Livesey also zeroes in on something called the Large Industrial Renewable Energy Purchase Program (LIREPP):
NB Power says LIREPP is designed to buy renewable energy generated by its largest customers. Indeed, many of the wood mills in New Brunswick burn biomass and generate electricity for their own plants. They also buy power from the grid.
But after perusing the utility’s documents, [retired NB Power engineer Greg] Hickey came to the conclusion that the mills are not, in fact, selling any renewable energy to NB Power at all. “(No electricity) enters the system (from the mills),” he says. “It’s all horseshit. It’s all a big lie. It has nothing to do with renewable energy.”

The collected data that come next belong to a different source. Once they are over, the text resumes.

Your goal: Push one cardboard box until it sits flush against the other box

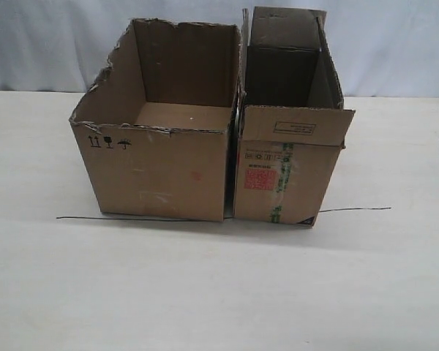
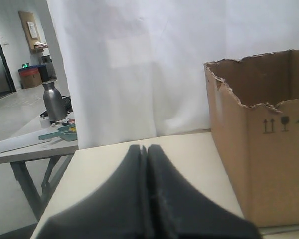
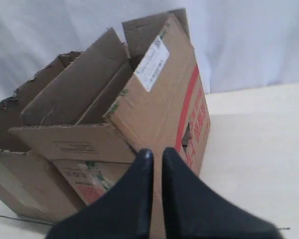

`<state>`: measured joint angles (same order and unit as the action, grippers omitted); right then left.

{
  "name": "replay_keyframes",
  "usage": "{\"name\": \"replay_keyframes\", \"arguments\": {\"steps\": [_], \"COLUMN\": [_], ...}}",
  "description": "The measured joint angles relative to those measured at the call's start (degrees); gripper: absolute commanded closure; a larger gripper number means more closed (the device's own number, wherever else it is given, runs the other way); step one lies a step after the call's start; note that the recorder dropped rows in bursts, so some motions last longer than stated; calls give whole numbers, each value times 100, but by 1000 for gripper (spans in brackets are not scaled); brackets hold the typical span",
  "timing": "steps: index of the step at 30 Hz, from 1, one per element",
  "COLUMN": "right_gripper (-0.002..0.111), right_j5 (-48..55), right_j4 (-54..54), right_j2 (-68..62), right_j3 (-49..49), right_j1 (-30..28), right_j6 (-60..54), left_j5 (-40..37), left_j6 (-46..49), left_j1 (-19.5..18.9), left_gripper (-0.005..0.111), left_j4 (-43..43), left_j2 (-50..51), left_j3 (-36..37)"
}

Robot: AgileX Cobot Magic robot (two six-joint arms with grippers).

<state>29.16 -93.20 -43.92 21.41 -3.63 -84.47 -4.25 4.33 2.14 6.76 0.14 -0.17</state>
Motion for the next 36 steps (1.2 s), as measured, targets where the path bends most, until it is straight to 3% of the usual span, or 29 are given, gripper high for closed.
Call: {"name": "replay_keyframes", "arguments": {"steps": [6,18,36], "right_gripper": [103,103,103], "right_j5": [-1078,-2395,-2841], "right_j4": [-28,-88,-90], "right_j2": [1941,4211,4375], "right_j3": [-891,-2115,-2115], "right_j1": [895,1013,1013], "right_j6": [-227,-562,-741], "left_j5": [0,0,0], "left_j6": [0,0,0], "left_j1": [0,0,0], "left_gripper": [107,107,107], "left_j4": [0,0,0], "left_j2": [0,0,0], "left_j3": [0,0,0]}}
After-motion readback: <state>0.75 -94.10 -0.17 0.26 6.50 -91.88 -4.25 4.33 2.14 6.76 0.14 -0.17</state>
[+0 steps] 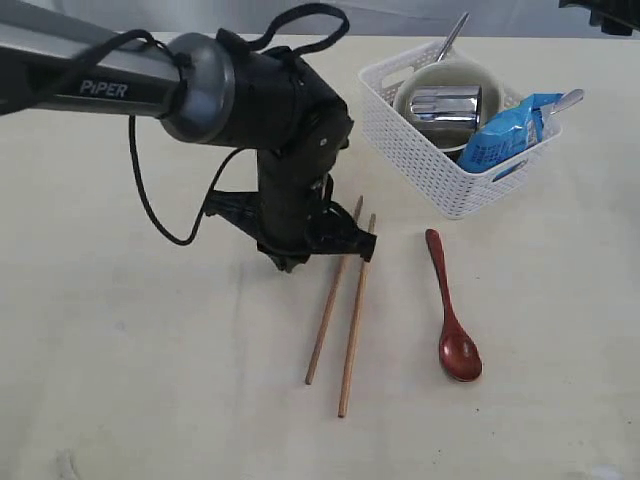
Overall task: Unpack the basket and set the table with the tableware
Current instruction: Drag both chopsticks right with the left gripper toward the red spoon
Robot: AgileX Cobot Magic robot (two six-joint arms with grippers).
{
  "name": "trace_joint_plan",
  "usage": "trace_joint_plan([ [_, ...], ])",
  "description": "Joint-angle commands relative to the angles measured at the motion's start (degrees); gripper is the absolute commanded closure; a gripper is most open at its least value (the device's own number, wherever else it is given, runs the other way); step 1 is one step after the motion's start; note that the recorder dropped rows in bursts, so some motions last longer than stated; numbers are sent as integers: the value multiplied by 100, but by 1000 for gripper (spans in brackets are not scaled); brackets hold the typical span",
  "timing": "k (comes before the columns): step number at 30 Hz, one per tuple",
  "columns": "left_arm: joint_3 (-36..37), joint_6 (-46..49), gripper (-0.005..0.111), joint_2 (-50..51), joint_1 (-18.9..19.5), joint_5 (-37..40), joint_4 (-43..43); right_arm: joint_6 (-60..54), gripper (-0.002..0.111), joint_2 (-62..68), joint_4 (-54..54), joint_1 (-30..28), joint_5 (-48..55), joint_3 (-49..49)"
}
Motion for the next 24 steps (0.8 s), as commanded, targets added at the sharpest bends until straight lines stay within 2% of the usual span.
trace_joint_plan([
  [1, 44, 114, 107, -25, -259, -63, -18, -7, 64, -15, -44, -36, 2, 8],
  [6, 44, 196, 107, -12, -487, -78, -18, -7, 64, -15, -44, -36, 2, 8],
  [16, 44, 303, 107, 191, -576, -137, -178, -7, 64, -15, -44, -36, 2, 8],
  [24, -5, 320, 107, 191, -920, -562, -176, -7, 64, -15, -44, -36, 2, 8],
])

Instead, Hickey says that the LIREPP program is a way for NB Power to offer power to the mills at a discounted rate.
Last summer, Hickey appeared at a hearing before the New Brunswick Energy and Utilities Board in Fredericton after NB Power applied for a two per cent rate increase. There he grilled a panel of the utility’s executives. What alarmed Hickey was his belief that average ratepayers were subsidizing large forest companies, who were buying power from the utility at a lower cost because of LIREPP.

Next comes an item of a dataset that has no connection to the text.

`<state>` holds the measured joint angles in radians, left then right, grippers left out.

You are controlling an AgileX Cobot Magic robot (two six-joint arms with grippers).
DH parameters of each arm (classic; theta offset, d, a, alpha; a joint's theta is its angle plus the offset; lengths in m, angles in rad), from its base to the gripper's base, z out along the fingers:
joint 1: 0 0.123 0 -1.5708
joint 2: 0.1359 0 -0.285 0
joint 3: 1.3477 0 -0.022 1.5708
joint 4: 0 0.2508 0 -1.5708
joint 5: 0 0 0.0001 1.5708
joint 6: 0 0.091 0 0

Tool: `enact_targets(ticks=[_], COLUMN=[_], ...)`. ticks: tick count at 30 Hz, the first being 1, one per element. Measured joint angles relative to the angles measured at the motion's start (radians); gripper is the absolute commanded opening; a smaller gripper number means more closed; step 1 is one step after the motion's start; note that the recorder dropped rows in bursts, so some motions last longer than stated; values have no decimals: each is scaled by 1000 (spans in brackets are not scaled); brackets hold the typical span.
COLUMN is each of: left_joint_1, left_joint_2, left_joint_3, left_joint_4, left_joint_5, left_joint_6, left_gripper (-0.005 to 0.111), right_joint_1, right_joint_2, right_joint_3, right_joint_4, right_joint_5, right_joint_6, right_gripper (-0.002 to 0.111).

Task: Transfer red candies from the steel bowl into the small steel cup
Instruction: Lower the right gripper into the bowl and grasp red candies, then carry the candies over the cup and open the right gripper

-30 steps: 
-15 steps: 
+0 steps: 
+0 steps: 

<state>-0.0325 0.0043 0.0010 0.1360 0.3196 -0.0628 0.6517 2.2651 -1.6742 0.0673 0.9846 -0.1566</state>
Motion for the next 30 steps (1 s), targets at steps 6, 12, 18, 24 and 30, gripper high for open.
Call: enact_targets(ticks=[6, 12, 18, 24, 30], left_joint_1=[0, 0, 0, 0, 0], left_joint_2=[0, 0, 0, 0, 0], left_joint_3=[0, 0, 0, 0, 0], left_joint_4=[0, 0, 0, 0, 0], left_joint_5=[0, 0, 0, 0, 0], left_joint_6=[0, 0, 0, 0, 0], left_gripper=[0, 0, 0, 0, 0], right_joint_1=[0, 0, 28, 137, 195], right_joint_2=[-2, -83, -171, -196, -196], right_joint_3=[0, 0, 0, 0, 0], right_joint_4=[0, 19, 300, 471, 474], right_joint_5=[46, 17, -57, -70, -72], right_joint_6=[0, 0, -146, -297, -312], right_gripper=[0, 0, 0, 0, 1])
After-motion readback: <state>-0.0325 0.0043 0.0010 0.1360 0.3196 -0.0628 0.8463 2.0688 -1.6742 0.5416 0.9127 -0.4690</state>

“Let me point out to you that NB Power produces nothing under this program,” Hickey testified. “NB Power receives nothing under this program. The complete transaction takes place within the mill switch yard. Nothing has changed from before the program was brought into existence on the first of January, 2012. It defers no generation on NB Power’s side. It’s strictly a subsidy. And if you look at the whole set up, you would even question whether they would have to be connected to the NB Power system to get the cheque… It appears that the mills don’t even have to be interconnected to receive the subsidy. And I find it rather ironic as a ratepayer that NB Power is appearing before this Board asking for a rate increase while they are cutting the cheque for the mills.”

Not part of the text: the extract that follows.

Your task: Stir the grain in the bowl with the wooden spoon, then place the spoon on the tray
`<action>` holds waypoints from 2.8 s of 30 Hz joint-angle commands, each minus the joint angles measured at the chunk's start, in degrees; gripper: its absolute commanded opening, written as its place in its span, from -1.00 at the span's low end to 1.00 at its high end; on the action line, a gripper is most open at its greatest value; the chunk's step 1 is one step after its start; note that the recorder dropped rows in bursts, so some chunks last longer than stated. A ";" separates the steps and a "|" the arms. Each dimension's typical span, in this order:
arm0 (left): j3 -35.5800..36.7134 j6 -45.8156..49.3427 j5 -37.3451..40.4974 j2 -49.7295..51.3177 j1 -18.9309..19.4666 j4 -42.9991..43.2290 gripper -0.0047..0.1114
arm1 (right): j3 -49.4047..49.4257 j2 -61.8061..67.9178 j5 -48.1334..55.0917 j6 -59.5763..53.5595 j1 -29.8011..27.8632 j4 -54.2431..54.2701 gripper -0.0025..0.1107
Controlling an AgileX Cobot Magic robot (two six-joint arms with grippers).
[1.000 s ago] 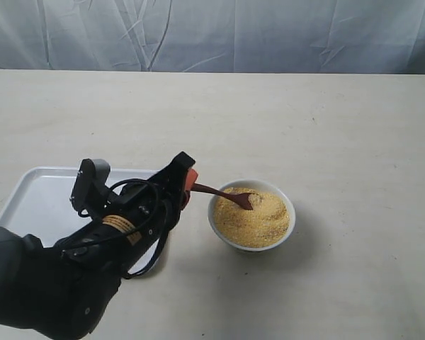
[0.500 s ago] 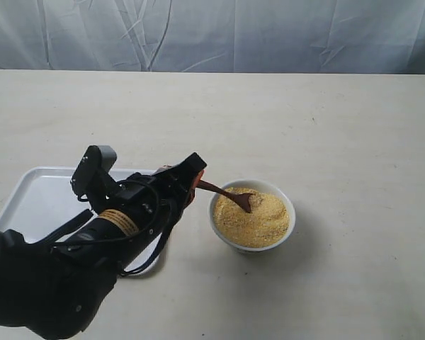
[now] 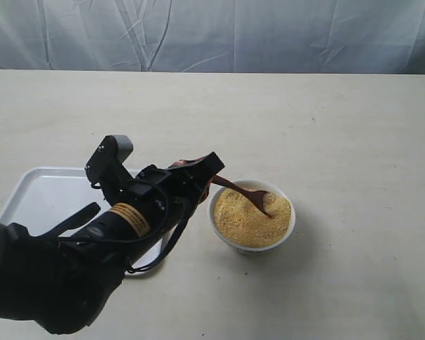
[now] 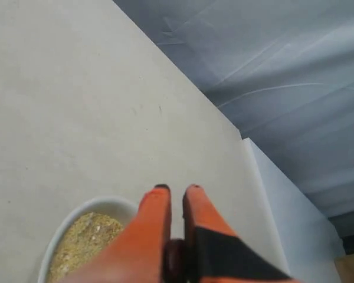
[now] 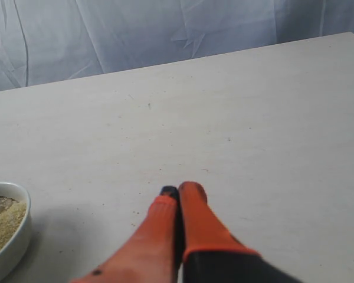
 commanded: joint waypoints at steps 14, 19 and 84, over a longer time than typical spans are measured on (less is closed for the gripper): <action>-0.17 10.88 2.24 -2.24 -0.13 -1.37 -0.92 | 0.30 -0.29 -0.63 -0.19 -0.34 -0.30 -0.95; -0.17 17.41 3.42 -4.48 -0.13 -2.34 -0.92 | 0.30 -0.29 -0.62 -0.08 -0.34 -0.30 -0.95; -16.01 63.78 39.58 -7.73 -0.13 -7.53 -0.92 | 0.30 -0.29 -0.65 -0.19 -0.34 -0.30 -0.95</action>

None of the NB Power executives, nor two representatives from J.D. Irving present at the hearings, countered Hickey’s analysis.
In fact, Hickey has determined that in total, the discount in electricity offered to the forest companies since 2012 amounts to an estimated $138-million. Says he: “No matter how you look at it ratepayers are being taken to the cleaners.”
2. Side guards
Yesterday, Halifax council unanimously agreed to require all trucks owned by the city or companies contracting with the city to be equipped with side guards.
Just off the top of my head, I can think of three people locally (two bicyclists, one pedestrian) in the last few years who were killed when they were pulled under the wheels of a truck. None of those incidents involved city-owned trucks, but council should be congratulated, as it is helping to shift the discussion on side guards. Progressive trucking companies already install them, and with increased awareness, soon they will be required by the federal government.
They save lives.
3. Doubling down on transit

“If the provincial government backs us, Halifax stands to double its investment in transit infrastructure in the next two years,” reports Erica Butler. “The new Federal Transit Infrastructure Fund (FTIF) sets aside about $3.4 billion for the next two years to be spent on transit projects with 50 per cent municipal or provincial support.”
Butler goes on to detail how HRM wants to spend its $27.9 million of the pot.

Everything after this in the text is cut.